*** Opening of Data supplied ***
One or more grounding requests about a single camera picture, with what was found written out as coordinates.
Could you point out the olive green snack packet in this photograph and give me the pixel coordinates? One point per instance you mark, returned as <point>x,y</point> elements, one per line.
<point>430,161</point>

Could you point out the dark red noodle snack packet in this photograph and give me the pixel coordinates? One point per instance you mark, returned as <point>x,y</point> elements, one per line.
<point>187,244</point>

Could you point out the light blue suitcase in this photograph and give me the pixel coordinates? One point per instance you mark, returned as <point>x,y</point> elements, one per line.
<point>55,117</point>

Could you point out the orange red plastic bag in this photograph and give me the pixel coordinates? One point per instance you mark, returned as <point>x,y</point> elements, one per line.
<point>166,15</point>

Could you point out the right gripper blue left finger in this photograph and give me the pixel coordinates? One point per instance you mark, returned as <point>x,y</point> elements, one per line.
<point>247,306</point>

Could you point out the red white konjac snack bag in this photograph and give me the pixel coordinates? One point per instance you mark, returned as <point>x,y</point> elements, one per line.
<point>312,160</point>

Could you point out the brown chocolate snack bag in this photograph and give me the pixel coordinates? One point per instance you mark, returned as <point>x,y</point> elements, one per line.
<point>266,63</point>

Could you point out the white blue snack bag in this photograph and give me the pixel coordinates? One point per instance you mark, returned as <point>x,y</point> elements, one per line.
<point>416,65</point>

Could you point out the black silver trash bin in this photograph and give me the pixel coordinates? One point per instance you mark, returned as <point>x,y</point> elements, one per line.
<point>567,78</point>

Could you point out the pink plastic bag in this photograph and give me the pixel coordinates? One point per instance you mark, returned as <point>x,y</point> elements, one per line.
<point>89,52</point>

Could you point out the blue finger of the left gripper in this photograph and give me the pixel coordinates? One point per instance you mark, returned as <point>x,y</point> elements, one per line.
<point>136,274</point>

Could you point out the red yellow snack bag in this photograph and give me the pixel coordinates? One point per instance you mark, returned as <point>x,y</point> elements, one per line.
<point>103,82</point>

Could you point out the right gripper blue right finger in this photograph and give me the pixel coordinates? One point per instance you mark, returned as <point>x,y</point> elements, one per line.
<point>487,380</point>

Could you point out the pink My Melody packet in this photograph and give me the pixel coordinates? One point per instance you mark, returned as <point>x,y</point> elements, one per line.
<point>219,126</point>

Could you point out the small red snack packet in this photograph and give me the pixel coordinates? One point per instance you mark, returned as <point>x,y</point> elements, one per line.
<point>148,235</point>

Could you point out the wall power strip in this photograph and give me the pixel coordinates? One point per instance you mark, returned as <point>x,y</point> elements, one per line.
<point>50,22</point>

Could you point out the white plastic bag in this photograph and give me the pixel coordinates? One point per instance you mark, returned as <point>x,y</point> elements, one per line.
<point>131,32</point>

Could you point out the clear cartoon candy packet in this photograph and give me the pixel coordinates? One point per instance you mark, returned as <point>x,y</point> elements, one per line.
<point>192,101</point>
*** Close of Data supplied ***
Exercise prompt » The lines above from the one with "<point>567,78</point>" through the one with "<point>219,126</point>" are to be duplicated exactly, ends included, with nothing added.

Answer below »
<point>567,78</point>

Could you point out the pink plastic bag in this photograph and give me the pixel coordinates? One point per instance you mark, returned as <point>x,y</point> elements, one per line.
<point>89,52</point>

Could you point out the blue finger of the left gripper in this photograph and give me the pixel coordinates? One point per instance you mark, returned as <point>x,y</point> elements, one per line.
<point>136,274</point>

Could you point out the red yellow snack bag in this photograph and give me the pixel coordinates? One point per instance you mark, returned as <point>x,y</point> elements, one per line.
<point>103,82</point>

Could you point out the right gripper blue right finger in this photograph and give me the pixel coordinates? One point per instance you mark, returned as <point>x,y</point> elements, one per line.
<point>487,380</point>

Could you point out the pink My Melody packet in this photograph and give me the pixel coordinates? One point per instance you mark, returned as <point>x,y</point> elements, one per line.
<point>219,126</point>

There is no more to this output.